### [What you need to do]
Report how many lines of the material contain the string "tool". Add nothing beyond the number.

### [Exercise data]

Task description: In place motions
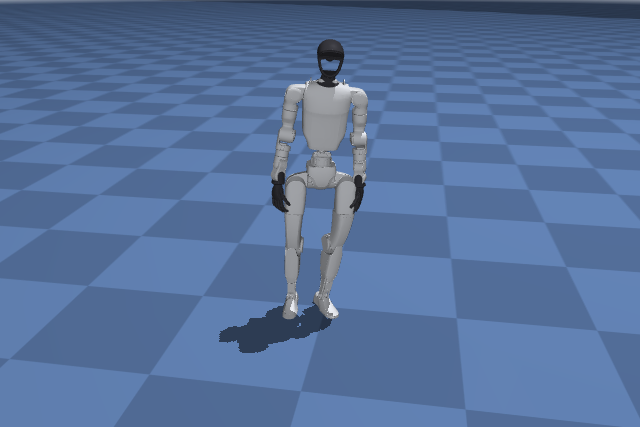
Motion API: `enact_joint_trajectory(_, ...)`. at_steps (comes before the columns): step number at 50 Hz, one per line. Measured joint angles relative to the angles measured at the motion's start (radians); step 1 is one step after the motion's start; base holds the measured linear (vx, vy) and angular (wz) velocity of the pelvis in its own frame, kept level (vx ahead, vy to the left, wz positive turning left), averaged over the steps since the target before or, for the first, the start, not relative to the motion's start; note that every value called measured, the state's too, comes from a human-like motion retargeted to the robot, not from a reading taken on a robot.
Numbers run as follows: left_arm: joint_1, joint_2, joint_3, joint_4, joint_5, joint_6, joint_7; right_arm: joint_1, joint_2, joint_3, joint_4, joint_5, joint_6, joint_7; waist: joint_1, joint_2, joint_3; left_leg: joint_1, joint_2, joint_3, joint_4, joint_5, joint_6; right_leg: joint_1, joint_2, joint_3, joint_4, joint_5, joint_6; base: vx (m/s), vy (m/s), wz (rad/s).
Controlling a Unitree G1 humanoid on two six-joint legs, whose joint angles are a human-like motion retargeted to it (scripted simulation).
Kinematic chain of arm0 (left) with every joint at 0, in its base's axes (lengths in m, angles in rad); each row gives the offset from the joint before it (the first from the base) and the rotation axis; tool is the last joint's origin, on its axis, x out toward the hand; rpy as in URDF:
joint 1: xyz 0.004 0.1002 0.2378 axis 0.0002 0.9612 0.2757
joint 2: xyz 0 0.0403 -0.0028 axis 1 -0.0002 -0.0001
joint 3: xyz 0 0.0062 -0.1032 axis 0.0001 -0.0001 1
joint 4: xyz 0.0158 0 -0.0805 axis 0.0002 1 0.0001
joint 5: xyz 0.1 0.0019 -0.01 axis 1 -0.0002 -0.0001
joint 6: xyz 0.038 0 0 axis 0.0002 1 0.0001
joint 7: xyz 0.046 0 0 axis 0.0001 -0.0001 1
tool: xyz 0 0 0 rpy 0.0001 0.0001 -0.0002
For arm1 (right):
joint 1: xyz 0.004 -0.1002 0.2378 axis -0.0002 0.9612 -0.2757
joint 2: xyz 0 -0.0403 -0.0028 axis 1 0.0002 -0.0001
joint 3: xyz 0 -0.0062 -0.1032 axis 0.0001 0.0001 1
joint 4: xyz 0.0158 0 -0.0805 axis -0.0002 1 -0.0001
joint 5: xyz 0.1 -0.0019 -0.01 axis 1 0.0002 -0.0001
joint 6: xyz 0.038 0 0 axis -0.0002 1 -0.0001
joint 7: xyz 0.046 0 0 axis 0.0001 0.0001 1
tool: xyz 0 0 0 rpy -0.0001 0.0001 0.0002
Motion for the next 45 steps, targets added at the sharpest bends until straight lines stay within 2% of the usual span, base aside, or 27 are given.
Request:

### [Task solution]
3